The best thing an aspiring talk-show host could do while in college is: a) find a sidekick, b) hire writers, c) practice interviewing the homeless, d) do anything for attention.

Answer: (e) Can I make up another one? None of those really fits the bill. I'd say "e) study history and literature of America." I suggest studying history and literature of America and focusing on the American South, specifically William Faulkner and Flannery O'Connor. I am living proof that it's a surefire conduit to the talk-show world. Let me assure you that's what Arsenio studied, it's what Jay studied and what Dave studied. Chevy Chase made the mistake of focusing on the modernist movement in Paris at the turn of the century. As you can see, that was a disastrous choice.

The Harvard Lampoon was: a) the highlight of my college career, b) comedy's best minor-league experience, c) only slightly more funny under my editorship than my Flannery O'Connor/William Faulkner thesis, d) a great way to pick up awkward, emotionally scarred comedy groupies.
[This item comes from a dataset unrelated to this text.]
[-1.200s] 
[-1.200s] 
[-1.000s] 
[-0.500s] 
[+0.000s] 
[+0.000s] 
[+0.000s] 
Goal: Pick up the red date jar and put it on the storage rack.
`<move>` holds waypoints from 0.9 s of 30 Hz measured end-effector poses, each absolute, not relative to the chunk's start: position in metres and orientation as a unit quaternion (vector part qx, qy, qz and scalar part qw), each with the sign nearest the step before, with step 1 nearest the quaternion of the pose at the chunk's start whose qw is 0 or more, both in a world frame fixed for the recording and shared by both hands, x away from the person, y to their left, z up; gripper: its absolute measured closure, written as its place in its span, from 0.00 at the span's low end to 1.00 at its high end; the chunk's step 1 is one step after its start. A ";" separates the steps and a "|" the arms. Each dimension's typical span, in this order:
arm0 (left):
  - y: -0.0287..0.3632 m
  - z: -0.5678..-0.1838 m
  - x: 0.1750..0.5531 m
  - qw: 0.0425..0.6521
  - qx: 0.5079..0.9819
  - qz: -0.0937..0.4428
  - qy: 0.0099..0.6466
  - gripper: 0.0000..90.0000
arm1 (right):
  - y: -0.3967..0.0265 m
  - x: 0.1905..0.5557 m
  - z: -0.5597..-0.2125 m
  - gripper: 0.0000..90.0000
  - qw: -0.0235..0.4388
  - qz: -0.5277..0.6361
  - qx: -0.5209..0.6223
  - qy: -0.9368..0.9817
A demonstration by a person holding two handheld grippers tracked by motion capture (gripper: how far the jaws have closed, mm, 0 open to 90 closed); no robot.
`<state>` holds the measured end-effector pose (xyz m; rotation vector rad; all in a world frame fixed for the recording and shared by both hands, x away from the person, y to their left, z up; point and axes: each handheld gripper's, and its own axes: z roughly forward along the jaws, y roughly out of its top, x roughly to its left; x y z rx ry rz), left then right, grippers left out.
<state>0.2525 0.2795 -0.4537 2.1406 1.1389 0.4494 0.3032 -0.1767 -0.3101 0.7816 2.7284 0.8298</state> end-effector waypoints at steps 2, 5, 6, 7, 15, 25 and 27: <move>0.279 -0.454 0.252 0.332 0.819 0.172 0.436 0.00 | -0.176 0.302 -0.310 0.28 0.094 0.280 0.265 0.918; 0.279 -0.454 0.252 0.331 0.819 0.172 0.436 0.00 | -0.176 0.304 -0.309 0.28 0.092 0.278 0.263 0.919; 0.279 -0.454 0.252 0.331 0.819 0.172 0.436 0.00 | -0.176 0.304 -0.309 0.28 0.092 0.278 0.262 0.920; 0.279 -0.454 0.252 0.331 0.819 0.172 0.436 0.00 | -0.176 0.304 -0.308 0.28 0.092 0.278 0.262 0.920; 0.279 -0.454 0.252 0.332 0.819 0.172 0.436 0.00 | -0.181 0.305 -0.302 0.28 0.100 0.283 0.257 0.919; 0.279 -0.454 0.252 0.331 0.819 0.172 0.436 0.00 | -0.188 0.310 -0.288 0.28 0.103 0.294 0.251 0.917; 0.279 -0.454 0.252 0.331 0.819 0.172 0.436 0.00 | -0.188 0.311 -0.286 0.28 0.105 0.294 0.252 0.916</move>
Answer: (a) I owe the Lampoon a lot. I didn't know that I could write comedy for a living until then. I was a guy who came from suburban Boston-my family didn't know anybody in entertainment, we'd never seen a celebrity in our entire lives. Nobody in the 2,000-year history of our people had ever performed. So until I got on the Lampoon I thought comedy was something you just did with your friends. It was only after I got on the Lampoon that I realized there were people who took comedy seriously and thought about it all day long. That made a huge difference to me. It made me realize there was life after school doing comedy.
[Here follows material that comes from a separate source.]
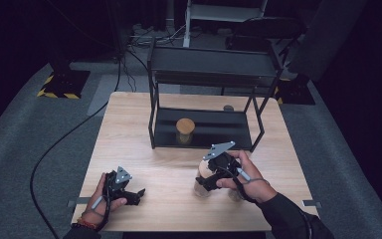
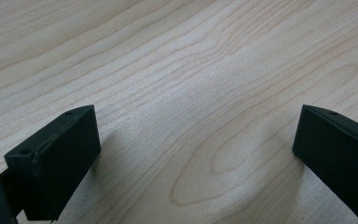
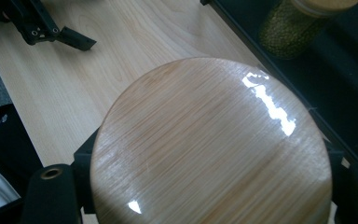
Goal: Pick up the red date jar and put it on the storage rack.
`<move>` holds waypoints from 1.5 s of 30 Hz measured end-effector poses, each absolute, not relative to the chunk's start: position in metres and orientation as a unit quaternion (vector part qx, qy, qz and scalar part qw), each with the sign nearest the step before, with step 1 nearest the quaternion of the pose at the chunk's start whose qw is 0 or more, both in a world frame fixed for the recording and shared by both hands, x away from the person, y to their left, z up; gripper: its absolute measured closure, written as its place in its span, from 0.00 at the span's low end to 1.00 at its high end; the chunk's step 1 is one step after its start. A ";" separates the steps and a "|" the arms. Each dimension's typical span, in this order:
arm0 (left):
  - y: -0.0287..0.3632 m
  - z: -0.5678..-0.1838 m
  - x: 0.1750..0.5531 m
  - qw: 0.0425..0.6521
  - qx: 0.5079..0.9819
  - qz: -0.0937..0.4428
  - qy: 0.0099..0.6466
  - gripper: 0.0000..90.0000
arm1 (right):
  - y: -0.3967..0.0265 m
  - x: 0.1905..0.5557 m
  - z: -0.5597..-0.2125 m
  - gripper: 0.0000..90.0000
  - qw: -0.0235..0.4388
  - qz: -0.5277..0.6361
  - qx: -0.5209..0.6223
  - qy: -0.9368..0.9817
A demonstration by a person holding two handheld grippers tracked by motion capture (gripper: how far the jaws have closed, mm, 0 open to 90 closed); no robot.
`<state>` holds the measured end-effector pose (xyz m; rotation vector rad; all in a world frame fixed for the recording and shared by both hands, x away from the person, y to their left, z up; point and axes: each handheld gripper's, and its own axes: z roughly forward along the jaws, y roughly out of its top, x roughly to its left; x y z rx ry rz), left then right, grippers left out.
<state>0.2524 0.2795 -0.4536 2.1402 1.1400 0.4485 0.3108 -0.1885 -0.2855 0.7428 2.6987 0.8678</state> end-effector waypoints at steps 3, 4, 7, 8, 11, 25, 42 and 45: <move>0.280 -0.454 0.252 0.331 0.819 0.172 0.436 0.00 | -0.190 0.313 -0.282 0.28 0.107 0.297 0.253 0.915; 0.279 -0.454 0.252 0.331 0.819 0.172 0.436 0.00 | -0.191 0.314 -0.280 0.28 0.107 0.298 0.254 0.914; 0.279 -0.454 0.252 0.331 0.819 0.171 0.436 0.00 | -0.193 0.316 -0.277 0.28 0.110 0.300 0.256 0.912; 0.279 -0.454 0.252 0.331 0.819 0.171 0.436 0.00 | -0.194 0.317 -0.276 0.28 0.111 0.301 0.259 0.911; 0.279 -0.454 0.252 0.331 0.819 0.171 0.436 0.00 | -0.195 0.319 -0.272 0.28 0.115 0.302 0.261 0.910; 0.280 -0.454 0.253 0.331 0.819 0.171 0.436 0.00 | -0.196 0.337 -0.261 0.28 0.135 0.298 0.276 0.904; 0.280 -0.454 0.253 0.331 0.819 0.171 0.436 0.00 | -0.190 0.371 -0.256 0.28 0.157 0.283 0.295 0.899; 0.280 -0.454 0.253 0.332 0.819 0.171 0.436 0.00 | -0.190 0.379 -0.257 0.28 0.165 0.283 0.298 0.897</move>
Most Conan viewers wouldn't guess: a) Conan O'Brien offstage is the same as on, b) I spend twelve to fourteen hours a day trying to make this show funny, c) I hit up the musical guests for impromptu guitar lessons, d) nudity isn't just a punchline, but a full-time lifestyle choice.
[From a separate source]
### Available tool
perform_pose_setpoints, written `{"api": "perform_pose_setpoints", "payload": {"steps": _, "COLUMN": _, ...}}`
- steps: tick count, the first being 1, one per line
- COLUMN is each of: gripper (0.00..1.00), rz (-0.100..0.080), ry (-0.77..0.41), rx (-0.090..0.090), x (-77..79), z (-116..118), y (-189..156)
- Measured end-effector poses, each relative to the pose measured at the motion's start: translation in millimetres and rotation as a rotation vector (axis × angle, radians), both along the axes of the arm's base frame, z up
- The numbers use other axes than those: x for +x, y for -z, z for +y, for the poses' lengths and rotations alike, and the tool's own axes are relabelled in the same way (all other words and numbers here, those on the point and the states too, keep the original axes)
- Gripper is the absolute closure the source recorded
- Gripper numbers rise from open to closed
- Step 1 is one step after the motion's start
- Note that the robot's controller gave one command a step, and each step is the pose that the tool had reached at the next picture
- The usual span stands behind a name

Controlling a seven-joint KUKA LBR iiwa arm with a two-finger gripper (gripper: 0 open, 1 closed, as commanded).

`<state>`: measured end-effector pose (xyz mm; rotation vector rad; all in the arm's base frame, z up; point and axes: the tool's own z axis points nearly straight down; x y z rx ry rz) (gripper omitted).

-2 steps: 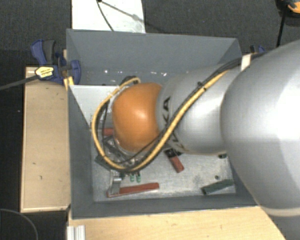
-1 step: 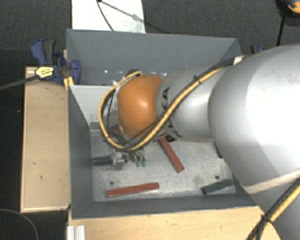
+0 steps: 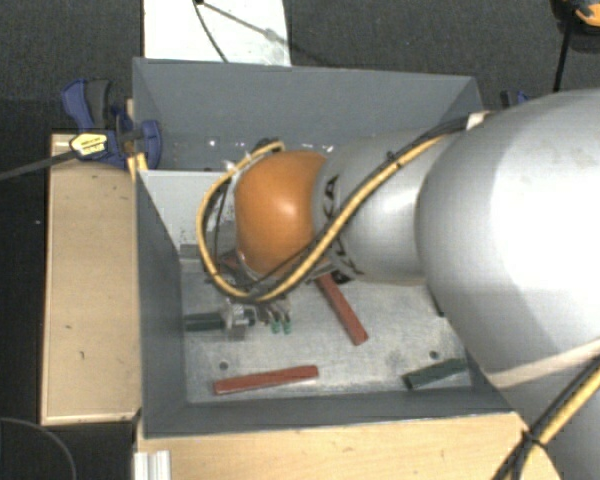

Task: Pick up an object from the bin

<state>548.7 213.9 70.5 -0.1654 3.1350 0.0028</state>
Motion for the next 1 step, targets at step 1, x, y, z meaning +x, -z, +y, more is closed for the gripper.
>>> {"api": "perform_pose_setpoints", "payload": {"steps": 1, "gripper": 1.00, "rz": -0.001, "ry": -0.107, "rx": 0.000, "x": 2.3, "z": 23.1, "y": -151.9}}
Answer: (b) Now I'm not complaining, because I love what I do, but because the show is so loose and goofy-looking it's deceptive how much work actually goes into it. I have friends who are in sitcoms or make movies, which is hard work, but they'll be two months between projects sometimes. It's like, "What are you doing now?" "Well, I'm gonna hang out for two months and then I'm gonna shoot my next movie. It's about a guy who goes to Hawaii and falls asleep on the beach and can't get up while women rub oil into his back." "How long will you be shooting that?" "About three months, then I have six months off." I love this job, but I think it would shock people how much I'm here. There's a reason I'm so pale and sickly looking.

They're all my heroes, but I'd rechew gum from the following person's mouth first: a) Johnny Carson, b) Woody Allen, c) Bob Hope, d) David Letterman.

Answer: (b) That's a tough one. But I gotta go with Woody Allen. I've been around him and he has a nice aroma. Really, they're all people I admire a lot. That's what's tough. But I have to pick Woody because he's a guy who was a TV writer who also wrote really funny prose and then started performing. That's kind of what I did. I remember at the time people saying, "You can't do this! You're a writer!" And I always thought, What about Woody Allen and Steve Martin? Even as a kid when I wanted to both write and perform I always seized on Woody Allen as proof that there was no rule.

The worst thing that can happen to my show is: a) a bad guest, b) a flop monologue, c) an unprepared interview, d) it's like pizza-even when it's bad, it's good.

Answer: (d) Actually, I think my show is like sex and pizza. Pizza in that it raises your cholesterol level and is not recommended by the Surgeon General. And it's like sex in that whenever it's over I feel horribly ashamed.